WORKING DATA:
* * *
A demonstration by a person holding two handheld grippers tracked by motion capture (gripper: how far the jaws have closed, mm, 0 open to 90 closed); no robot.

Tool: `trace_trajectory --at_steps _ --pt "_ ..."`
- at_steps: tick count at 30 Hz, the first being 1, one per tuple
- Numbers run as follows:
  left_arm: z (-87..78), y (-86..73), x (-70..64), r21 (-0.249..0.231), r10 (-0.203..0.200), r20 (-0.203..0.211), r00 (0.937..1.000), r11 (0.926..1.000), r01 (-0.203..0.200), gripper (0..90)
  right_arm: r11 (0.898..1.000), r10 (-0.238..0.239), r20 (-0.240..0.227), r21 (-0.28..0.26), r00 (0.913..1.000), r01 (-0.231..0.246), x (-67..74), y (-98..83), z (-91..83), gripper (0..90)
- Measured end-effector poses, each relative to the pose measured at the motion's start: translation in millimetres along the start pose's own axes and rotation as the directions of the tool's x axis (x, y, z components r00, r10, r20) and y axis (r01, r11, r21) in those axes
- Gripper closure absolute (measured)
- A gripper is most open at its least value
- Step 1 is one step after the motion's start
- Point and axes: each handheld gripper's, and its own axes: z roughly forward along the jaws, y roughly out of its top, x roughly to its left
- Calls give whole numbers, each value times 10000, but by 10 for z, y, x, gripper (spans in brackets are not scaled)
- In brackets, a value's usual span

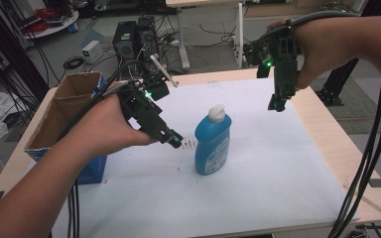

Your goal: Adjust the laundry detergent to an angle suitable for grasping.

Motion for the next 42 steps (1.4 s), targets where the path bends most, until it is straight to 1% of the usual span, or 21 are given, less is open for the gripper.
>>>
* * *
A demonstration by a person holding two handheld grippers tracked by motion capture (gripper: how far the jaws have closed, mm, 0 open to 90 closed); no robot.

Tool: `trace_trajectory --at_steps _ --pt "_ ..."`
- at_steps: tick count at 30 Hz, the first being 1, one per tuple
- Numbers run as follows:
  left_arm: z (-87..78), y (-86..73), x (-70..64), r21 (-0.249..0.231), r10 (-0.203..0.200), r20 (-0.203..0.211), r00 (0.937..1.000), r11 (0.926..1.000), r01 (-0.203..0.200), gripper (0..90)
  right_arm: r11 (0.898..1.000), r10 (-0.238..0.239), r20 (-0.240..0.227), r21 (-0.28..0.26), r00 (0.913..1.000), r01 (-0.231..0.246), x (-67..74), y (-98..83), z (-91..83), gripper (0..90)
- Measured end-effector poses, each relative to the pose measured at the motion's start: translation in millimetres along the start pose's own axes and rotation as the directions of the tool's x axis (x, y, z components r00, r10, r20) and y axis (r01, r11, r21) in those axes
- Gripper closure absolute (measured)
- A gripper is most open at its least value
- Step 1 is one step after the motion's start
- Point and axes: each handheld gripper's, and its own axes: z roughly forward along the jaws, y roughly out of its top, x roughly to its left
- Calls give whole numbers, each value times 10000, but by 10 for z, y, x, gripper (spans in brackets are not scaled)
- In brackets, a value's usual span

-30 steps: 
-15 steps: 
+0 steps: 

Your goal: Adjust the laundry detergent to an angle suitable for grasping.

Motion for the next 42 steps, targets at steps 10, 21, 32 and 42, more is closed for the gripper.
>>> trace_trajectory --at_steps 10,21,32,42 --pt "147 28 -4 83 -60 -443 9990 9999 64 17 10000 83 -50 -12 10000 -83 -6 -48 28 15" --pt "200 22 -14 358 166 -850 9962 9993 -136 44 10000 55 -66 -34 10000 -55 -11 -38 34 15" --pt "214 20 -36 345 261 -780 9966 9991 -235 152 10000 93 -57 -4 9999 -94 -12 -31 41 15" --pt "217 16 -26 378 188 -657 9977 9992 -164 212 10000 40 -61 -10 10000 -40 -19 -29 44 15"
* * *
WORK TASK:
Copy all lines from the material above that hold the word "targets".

OUTPUT OF THE TASK:
Motion for the next 42 steps (1.4 s), targets where the path bends most, until it is straight to 1% of the usual span, or 21 are given, less is open for the gripper.
Motion for the next 42 steps, targets at steps 10, 21, 32 and 42, more is closed for the gripper.

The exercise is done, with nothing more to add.